Malaria is a preventable and treatable disease transmitted by female Anopheles mosquitos carrying one of several parasites that causes the disease. Plasmodium falciparum is the parasite responsible for the vast majority of malaria infections and deaths in Africa.
Nearly half of the people in the world are at risk for malaria infection, but pregnant women and children in Africa are particularly vulnerable. In sub-Saharan Africa, malaria is the leading cause of death for children under five. The burden is heaviest in sub-Saharan Africa, where an estimated 90% of all malaria deaths occur, and in children aged under 5 years, who account for 78% of all deaths. Infection during pregnancy, particularly among new mothers, increases the risk of maternal mortality, neonatal mortality, and low birth weight1. According to the World Health Organization, malaria deaths reached 445 000 deaths in 2016, about the same number reported in 2015. Although progress in preventing morbidity and mortality due to malaria has fallen globally since 2010, the rate of decline has stalled and even reversed in some regions since 2014.

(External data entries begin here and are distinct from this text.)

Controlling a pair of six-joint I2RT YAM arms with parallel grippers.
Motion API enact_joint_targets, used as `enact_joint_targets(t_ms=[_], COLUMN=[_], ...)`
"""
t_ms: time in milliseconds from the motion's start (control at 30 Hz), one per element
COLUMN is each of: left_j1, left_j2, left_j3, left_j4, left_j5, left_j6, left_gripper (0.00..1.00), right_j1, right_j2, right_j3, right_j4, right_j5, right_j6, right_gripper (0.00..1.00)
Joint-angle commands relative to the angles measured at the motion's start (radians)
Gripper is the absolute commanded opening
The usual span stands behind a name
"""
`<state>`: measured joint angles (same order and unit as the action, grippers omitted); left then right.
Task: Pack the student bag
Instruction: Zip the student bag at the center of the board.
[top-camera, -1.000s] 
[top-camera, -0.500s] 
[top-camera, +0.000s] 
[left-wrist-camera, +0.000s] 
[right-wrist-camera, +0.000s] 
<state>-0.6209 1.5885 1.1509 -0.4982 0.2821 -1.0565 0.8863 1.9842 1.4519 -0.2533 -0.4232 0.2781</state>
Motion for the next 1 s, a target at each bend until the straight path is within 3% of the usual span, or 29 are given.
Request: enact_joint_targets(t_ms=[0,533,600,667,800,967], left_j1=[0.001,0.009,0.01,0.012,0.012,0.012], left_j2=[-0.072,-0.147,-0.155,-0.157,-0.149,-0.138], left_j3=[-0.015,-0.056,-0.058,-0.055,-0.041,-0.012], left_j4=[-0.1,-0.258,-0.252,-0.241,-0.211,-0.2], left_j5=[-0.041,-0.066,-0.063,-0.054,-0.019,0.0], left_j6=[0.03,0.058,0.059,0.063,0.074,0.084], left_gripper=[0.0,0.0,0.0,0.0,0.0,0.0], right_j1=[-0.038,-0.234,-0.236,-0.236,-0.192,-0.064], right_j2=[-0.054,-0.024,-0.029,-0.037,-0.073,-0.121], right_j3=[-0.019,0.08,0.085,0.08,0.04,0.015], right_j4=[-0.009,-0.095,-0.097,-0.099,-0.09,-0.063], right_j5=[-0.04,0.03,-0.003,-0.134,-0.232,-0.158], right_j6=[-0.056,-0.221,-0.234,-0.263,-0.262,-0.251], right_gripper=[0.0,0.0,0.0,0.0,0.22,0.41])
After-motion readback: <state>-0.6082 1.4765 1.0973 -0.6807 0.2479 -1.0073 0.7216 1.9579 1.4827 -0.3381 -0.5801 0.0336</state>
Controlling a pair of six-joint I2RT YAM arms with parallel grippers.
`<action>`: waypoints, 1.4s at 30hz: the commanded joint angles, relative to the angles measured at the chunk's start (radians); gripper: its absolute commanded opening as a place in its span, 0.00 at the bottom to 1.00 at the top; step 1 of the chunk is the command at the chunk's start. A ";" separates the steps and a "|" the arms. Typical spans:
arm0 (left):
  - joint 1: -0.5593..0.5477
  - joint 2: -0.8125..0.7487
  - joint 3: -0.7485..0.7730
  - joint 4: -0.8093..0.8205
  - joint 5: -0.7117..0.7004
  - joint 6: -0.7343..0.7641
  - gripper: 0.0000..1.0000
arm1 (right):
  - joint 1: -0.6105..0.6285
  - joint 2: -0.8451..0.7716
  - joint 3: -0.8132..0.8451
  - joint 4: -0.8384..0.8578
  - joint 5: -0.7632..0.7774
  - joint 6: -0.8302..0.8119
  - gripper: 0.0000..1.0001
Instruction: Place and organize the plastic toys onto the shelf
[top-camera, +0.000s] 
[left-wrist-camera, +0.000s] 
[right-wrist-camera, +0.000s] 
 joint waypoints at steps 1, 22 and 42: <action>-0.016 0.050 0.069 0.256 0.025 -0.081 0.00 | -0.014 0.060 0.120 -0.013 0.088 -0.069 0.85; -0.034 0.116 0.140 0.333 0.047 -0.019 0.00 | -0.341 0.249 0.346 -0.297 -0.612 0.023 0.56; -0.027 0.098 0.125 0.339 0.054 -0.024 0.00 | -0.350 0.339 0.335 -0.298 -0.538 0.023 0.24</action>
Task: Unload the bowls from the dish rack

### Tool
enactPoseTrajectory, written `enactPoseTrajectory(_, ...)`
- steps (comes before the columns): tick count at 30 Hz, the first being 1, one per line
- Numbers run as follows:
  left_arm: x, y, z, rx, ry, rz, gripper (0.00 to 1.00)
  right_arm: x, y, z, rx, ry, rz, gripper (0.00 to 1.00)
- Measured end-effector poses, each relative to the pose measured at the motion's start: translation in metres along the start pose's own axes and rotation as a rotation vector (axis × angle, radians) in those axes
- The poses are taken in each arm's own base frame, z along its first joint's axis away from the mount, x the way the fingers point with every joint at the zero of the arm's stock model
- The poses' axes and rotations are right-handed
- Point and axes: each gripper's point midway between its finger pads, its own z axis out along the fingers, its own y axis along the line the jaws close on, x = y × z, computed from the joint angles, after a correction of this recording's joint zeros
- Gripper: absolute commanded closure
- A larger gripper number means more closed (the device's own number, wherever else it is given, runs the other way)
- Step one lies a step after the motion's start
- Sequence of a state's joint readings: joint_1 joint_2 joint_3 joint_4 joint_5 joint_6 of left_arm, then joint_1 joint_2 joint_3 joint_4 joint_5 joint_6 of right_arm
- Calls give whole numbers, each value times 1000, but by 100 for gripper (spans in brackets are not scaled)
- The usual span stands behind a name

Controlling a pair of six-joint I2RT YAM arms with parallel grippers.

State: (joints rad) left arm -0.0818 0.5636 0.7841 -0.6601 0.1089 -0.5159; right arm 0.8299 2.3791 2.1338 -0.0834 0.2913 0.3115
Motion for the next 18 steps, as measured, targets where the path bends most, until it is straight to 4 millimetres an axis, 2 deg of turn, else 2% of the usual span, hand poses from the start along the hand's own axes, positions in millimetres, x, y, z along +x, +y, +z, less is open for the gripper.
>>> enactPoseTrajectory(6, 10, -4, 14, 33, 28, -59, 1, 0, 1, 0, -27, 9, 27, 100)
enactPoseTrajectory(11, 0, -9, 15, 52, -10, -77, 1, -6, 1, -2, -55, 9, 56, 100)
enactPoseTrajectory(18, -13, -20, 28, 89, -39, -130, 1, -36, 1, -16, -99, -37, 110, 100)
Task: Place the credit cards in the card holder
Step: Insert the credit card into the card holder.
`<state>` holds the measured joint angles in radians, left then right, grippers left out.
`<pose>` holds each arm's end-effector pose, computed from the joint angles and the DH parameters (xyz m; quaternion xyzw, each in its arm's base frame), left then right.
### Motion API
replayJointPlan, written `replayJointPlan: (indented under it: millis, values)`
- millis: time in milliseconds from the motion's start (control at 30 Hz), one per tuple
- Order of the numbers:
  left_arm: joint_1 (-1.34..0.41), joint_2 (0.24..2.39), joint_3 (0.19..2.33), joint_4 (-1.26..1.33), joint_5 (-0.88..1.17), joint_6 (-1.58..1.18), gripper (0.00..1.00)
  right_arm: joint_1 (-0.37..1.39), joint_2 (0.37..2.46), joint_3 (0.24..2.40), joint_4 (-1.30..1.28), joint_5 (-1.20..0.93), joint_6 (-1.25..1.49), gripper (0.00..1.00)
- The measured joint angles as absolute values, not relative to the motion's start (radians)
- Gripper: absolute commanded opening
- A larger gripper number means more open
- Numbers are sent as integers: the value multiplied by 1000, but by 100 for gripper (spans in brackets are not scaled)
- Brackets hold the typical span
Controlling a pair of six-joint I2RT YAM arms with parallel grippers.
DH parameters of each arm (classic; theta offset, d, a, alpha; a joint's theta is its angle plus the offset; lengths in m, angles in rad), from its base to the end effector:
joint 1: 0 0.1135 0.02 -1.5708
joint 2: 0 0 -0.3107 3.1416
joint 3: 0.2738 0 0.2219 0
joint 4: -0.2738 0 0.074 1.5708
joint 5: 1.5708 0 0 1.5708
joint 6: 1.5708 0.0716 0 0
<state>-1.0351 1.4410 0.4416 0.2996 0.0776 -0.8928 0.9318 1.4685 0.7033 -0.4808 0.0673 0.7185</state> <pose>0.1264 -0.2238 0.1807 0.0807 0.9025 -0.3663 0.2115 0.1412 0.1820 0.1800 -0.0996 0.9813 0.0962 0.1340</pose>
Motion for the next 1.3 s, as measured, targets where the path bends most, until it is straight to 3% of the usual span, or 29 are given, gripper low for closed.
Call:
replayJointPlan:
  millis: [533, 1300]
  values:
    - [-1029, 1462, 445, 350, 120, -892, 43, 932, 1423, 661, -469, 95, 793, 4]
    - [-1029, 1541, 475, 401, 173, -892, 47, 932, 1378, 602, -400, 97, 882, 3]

In addition to loss of life, malaria places an economic burden on African nations. It is estimated that malaria costs Africa US$12 billion per year in direct costs and reduces GDP growth by 1.3 percent annually2. The burden is carried mostly by poor, rural families that have less access to current prevention and treatment services.
Despite the devastation caused by malaria, the investments made by country governments and international donors are helping to protect millions of people from malaria every year.